The most distant black hole detected at X-rays

galaxy UHZ1 as seen by the Chandra X-ray Observatory and the James Webb Space Telescope
An article published in the journal “Nature Astronomy”, one published in “The Astrophysical Journal Letters”, and one submitted for publication in “The Astrophysical Journal” report different aspects of the study of the most distant black hole detected at X-rays. Different teams of researchers combined data obtained with the Chandra X-ray Observatory and the James Webb Space Telescope to study the galaxy UHZ1 in X-ray and infrared light. The result is the discovery of a growing supermassive black hole approximately 470 million years after the Big Bang. The study offers evidence that it was born already having considerable mass, confirming that supermassive black holes grow from seeds that form from the direct collapse of enormous amounts of gas.

The image (X-ray: NASA/CXC/SAO/Ákos Bogdán; Infrared: NASA/ESA/CSA/STScI; Image Processing: NASA/CXC/SAO/L. Frattare & K. Arcand) shows the galaxy UHZ1 as seen by the Chandra X-ray Observatory and the James Webb Space Telescope. UHZ1 is a really tiny object seen behind the Abell 2744 galaxy cluster.

Akos Bogdan of the Center for Astrophysics | Harvard & Smithsonian (CfA) led a team that found the supermassive black hole in the galaxy UHZ1 and published the results in “Nature Astronomy.” The James Webb Space Telescope determined that UHZ1 is approximately 13.2 billion light-years away. Two weeks of observations conducted with NASA’s Chandra X-ray Observatory showed X-ray emissions typical of a growing supermassive black hole.

Even these very powerful instruments were able to observe the UHZ1 galaxy thanks to a gravitational lens: the Abell 2744 galaxy cluster, about 3.5 billion light-years from Earth, distorted the image of UHZ1 with its force of gravity, magnifying it about four times. This allowed weak infrared and X-ray emissions to reach the Earth.

The estimate of the mass of the supermassive black hole at the center of the galaxy UHZ1 is very approximate, between 10 and 100 million times the Sun’s. The lower limit is still remarkable considering that it’s a very young galaxy. The X-ray emissions indicate that it’s growing dramatically by engulfing a lot of gas that heats up as it falls towards it to the point of generating those powerful electromagnetic emissions.

Observations from the James Webb Space Telescope also indicate that the galaxy UHZ1 is the result of a galaxy merger that occurred recently in astronomical terms. Galaxy mergers are still common today, and in the early universe, galaxies were full of hydrogen, a situation predicted to favor the formation of supermassive black hole seeds.
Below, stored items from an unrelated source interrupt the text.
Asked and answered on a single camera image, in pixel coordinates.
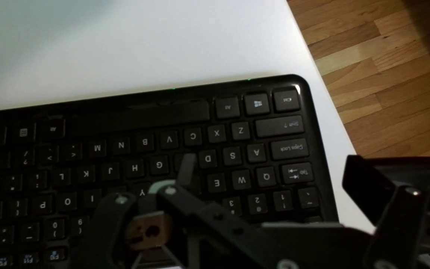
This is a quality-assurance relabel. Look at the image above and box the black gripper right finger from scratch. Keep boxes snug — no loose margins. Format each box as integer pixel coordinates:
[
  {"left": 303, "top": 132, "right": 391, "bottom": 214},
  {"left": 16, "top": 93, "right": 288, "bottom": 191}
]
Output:
[{"left": 342, "top": 154, "right": 430, "bottom": 269}]

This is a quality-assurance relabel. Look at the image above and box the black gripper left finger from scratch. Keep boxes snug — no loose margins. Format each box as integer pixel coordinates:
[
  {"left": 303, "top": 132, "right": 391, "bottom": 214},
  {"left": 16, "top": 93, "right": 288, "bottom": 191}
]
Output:
[{"left": 70, "top": 153, "right": 263, "bottom": 269}]

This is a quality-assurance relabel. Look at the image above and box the black computer keyboard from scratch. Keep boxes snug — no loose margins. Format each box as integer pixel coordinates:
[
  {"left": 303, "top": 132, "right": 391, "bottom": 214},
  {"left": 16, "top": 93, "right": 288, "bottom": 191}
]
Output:
[{"left": 0, "top": 73, "right": 340, "bottom": 269}]
The collected data have a good correspondence with theoretical predictions regarding a black hole that was born with a mass between 10,000 and 100,000 times that of the Sun from the direct collapse of a giant cloud of gas. These predictions had already been proposed in 2017 for what was defined as an outsized black hole by Priyamvada Natarajan of Yale University, one of the members of Akos Bogdan’s team and the first author of the article submitted to “The Astrophysical Journal”.

The data collected by the James Webb Space Telescope is part of the Ultradeep Nirspec and nirCam ObserVations before the Epoch of Reionization (UNCOVER) survey. The article published in “The Astrophysical Journal Letters” is written by a team led by Andy Goulding of the UNCOVER team and describes UHZ1’s active galactic nucleus thanks to the spectroscopic data collected by the Near Infrared Spectrograph (NIRSpec).

This study offers new confirmations to models regarding the formation of primordial supermassive black holes and an example of the combined use of two very different instruments to achieve this result. This gives researchers the opportunity to continue the search for other active galactic nuclei that have characteristics that indicate a growth phase of their supermassive black hole.